Dovrebbero educarti fin da bambino, pensò. Dalla scuola materna 5 ore settimanali di preparazione alla morte. Morirai. Tu morirai. Fino a quando il suono ferroso di quel sostantivo non diventi indifferente come quello di sedia o finestra o pane. Pane no. Sedia. Non poté fare a meno di sentirsi colpevole. In fondo, le religioni non sono che delle tecniche di allenamento. Le chiese delle palestre all’avanguardia, i preti dei personal trainer molto incompetenti come quasi tutti gli istruttori di ginnastica. E lui non aveva mai ascoltato per bene quelle parole e l’ultima volta che era entrato in chiesa era capitato quasi per sbaglio. Masticava pensieri e adrenalina salendo le scale del policlinico. Tutto orribilmente candido. La stanza del prof. puzzava di farmaci e il medico, abbronzato e alto, sembrava mortificare i pazienti con un’ipertrofica sicurezza salutista. Dalle orecchie pulsanti distinse delle battute cordiali. Il muscolo più importante della mia vita non funziona e lui scherza, pensò. Ogni cosa gli sembrava fuori luogo: lo stetoscopio gelato, tossire, ancora, le mani sulle spalle, la luce che disegnava i particolari del suo cuore, una sorta di Calcutta dal satellite, nera di smog e piena di arterie sovrapposte. La diagnosi, qualunque esse fosse, prevedeva l’operazione cinque giorni dopo, preferibilmente a stomaco vuoto.
“Il problema sarà riprendere a mangiare dopo questa notizia” sussurrò Michele.
“Onestamente, non avevo idea della gravità del caso. Il dott. Fazi mi aveva solo accennato. In occasioni simili bisogna considerarsi fortunati ad aver constatato per tempo la disfunzione. Da quest’ottica anche l’operazione diventa più accessibile.”
Ma l’ottica di Michele era crollata così in fondo che a stento riusciva a scorgere l’ovale del prof. Si resse al lettino. Era come se osservasse distintamente la forza del proprio corpo prendere forma e fuggire, dalle gambe, dalle braccia, dallo stomaco, fuggire, abbandonare la nave in naufragio.

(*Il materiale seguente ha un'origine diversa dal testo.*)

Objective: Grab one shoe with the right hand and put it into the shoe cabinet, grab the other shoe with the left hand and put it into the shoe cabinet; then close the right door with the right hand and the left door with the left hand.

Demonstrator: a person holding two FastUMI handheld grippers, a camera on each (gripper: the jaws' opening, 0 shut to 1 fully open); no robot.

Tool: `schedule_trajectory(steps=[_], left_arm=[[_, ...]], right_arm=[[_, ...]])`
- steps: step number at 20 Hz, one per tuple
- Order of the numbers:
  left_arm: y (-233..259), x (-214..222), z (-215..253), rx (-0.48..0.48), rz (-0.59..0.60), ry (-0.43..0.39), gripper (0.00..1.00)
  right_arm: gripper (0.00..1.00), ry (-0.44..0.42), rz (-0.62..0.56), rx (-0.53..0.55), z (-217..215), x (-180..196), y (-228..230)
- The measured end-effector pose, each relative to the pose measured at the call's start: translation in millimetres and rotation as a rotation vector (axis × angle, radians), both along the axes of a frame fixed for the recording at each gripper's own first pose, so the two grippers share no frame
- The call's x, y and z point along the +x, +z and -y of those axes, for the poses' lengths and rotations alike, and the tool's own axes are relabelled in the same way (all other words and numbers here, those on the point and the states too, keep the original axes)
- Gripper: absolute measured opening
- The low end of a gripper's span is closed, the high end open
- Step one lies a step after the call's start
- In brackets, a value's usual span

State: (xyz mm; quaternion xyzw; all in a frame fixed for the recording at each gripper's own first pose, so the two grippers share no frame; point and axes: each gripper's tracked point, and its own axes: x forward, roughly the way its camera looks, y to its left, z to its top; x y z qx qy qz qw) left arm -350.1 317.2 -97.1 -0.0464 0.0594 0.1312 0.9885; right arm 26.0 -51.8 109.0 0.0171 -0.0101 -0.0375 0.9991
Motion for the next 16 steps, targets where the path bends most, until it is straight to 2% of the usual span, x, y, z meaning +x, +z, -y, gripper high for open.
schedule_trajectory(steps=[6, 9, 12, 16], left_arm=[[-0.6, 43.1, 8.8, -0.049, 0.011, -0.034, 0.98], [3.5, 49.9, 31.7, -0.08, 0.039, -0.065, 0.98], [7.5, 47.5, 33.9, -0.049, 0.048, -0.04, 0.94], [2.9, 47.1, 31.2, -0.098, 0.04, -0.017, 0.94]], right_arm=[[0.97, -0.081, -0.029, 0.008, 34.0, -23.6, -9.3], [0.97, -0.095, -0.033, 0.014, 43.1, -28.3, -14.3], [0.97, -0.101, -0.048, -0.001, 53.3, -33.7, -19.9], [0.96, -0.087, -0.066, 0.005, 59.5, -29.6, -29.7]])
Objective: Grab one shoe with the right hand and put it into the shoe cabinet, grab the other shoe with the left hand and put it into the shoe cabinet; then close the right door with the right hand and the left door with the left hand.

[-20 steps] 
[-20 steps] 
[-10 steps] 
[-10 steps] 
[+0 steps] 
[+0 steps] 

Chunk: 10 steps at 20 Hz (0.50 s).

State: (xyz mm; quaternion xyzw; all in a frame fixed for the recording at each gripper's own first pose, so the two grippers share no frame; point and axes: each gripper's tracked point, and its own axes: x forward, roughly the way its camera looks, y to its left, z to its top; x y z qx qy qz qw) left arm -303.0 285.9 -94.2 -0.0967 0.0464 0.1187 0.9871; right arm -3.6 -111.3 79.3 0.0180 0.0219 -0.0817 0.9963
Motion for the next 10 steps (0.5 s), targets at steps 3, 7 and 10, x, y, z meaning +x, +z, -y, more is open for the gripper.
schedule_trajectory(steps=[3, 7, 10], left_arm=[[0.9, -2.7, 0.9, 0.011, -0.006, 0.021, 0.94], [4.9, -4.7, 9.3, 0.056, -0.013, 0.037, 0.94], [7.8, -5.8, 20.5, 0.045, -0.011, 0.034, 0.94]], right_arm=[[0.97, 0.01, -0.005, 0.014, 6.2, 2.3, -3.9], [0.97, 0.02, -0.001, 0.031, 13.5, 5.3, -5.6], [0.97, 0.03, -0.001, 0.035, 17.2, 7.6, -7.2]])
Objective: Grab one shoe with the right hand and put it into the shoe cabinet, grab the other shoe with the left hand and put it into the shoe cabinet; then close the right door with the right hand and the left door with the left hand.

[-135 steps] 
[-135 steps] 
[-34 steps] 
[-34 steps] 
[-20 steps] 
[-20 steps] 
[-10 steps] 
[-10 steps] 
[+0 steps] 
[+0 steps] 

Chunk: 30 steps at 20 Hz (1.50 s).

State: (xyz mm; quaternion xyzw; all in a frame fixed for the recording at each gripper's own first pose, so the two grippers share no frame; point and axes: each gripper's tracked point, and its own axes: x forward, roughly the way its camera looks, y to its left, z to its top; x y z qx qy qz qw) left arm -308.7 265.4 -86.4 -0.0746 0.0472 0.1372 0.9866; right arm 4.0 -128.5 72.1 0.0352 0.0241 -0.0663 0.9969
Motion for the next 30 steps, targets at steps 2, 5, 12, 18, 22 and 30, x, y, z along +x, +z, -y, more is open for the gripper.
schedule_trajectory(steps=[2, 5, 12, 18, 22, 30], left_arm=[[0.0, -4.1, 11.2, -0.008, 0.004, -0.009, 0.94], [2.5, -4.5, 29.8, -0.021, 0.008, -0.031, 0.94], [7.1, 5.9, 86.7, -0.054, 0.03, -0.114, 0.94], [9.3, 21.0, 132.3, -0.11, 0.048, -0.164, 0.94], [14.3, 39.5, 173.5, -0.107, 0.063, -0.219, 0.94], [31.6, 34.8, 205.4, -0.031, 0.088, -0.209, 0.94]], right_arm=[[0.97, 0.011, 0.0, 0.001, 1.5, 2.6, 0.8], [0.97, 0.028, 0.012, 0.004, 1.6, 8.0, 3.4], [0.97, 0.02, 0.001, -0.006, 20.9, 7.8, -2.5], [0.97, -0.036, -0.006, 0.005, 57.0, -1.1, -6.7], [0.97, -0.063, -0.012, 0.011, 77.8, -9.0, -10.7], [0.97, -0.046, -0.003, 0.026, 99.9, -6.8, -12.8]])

“Io non do mai percentuali di riuscita, le statistiche in chirurgia hanno poco senso. In questi giorni si rilassi e cerchi di arrivare alla data dell’operazione riposato.”
Lentamente scese le scale mentre il Professore, sempre più alto e abbronzato, lo guardava appoggiato allo stipite della porta, con occhi di speranza che Michele faticava a comprendere.
Ora avrebbe incontrato i suoi genitori fermi in sala d’aspetto, che inquadrò da lontano senza essere visto. Parlottavano ignari. Sua madre era certa si trattasse di una sciocchezza. Suo padre aveva evitato giudizi. Un’allegra e vaga incuria fatalista era sempre stata la forza della loro famiglia. La superficialità necessaria per stare in superficie. Ma in quel momento, la serenità che, pur fra alti e bassi, li aveva accompagnati per i primi 25 anni di vita gli parve una bugia, per di più priva di valore.